İçişleri Bakanı Süleyman Soylu, 4 Kasım 2019 tarihinde bir açıklama yaparak kongrede yapmış olduğu konuşmasından ötürü İmamoğlu için “Avrupa Parlamentosu’na gidip, Türkiye’yi şikayet eden ahmağa söylüyorum; bunun bedelini bu millet sana ödetecek. Bu iş bu kadar parasız değil” demişti.

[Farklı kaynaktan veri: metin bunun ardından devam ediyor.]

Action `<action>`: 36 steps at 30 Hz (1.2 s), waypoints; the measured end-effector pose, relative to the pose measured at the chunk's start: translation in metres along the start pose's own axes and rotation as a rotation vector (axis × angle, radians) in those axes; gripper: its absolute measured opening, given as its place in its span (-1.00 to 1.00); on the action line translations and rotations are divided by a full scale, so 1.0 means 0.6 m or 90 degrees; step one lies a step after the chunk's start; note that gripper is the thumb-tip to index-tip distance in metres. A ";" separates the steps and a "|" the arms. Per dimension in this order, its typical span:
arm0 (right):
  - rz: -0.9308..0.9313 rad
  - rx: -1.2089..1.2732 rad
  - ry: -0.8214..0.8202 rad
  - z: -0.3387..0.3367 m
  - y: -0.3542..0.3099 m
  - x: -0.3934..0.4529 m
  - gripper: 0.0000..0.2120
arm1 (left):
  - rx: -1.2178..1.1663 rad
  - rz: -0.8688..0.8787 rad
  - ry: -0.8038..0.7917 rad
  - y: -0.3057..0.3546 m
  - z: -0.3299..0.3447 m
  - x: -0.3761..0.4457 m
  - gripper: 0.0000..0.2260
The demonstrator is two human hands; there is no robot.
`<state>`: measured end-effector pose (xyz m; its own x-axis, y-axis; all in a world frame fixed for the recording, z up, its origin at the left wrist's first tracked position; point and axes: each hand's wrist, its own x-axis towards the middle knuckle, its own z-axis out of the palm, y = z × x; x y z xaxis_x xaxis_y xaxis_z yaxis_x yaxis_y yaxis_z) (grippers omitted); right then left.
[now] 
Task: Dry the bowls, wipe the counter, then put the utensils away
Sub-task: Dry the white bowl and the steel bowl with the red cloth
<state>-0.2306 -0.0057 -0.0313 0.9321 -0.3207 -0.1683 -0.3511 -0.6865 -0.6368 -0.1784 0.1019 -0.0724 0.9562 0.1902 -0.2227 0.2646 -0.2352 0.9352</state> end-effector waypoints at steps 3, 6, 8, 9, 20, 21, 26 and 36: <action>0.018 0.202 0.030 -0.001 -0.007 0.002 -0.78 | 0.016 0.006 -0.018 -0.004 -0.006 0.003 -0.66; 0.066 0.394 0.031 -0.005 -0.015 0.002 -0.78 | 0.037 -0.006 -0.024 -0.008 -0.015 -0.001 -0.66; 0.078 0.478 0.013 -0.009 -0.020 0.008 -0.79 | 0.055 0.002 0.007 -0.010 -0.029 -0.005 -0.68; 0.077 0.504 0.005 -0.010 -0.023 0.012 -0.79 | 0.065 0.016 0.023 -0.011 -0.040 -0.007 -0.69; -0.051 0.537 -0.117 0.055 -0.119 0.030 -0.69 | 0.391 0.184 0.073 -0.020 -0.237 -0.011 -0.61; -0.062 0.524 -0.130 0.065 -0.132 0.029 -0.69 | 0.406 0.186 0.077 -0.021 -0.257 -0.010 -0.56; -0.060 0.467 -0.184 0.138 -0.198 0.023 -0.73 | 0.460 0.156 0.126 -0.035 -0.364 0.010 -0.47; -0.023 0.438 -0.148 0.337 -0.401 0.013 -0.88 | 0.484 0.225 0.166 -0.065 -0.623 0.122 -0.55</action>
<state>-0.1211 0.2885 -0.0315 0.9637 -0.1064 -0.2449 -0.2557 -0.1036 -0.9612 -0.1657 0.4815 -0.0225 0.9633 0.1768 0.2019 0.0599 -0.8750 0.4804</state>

İmamoğlu birebir gün (4 Kasım 2019) Soylu’nun bu kelamlarının hatırlatılması üzerine basın mensuplarına yaptığı açıklamada “31 Mart’ta seçimi iptal edenler ve dünyada, Avrupa’ da onların gözünde nereye düştüğümüz noktasında, o olan biten şeylere baktığımızda, tam da 31 Mart’ta seçimi iptal edenler ahmaktır, evvel oraya bir odaklansın” sözlerini kullanmıştı.
Bunun üzerine Yüksek Seçim Kurulu Başkanlığı tarafından 15/11/2019 tarihli ihbar üzerine İstanbul Anadolu Cumhuriyet Başsavcılığı soruşturma başlatmış, akabinde dava açılmıştı.
İddianamede, İmamoğlu’nun o dönem YSK Başkanı olan Sadi Güven ile 10 YSK üyesine yönelik zincirleme şekilde “kurul halinde çalışan kamu görevlilerine karşı misyonlarından ötürü alenen hakaret” suçunu işlediği belirtilerek, 1 yıl 3 ay 15 günden 4 yıl 1 aya kadar mahpusla cezalandırılması istendi.
Hakaret cürmünü işlediği tarafında karar çıkması ve mahpus cezası verilmesi durumunda İmamoğlu’nun siyasi yasaklı hale gelmesi kelam konusu olacak.
Mahkeme bugünkü duruşmada tüm talepleri reddetti, savcı temel hakkındaki mütaalasını tekrarladı.
TIKLAYIN | İmamoğlu’nun “YSK üyelerine hakaret” davası: Hâkim tüm talepleri reddetti, savcı, temel hakkındaki mütalaasını tekrar etti
TIKLAYIN | 15 soruda İmamoğlu hakkındaki ceza davası: Siyasi yasaklı hale gelecek mi?
İmamoğlu’nun mahpus talebiyle yargılandığı dava hakkında neler biliniyor?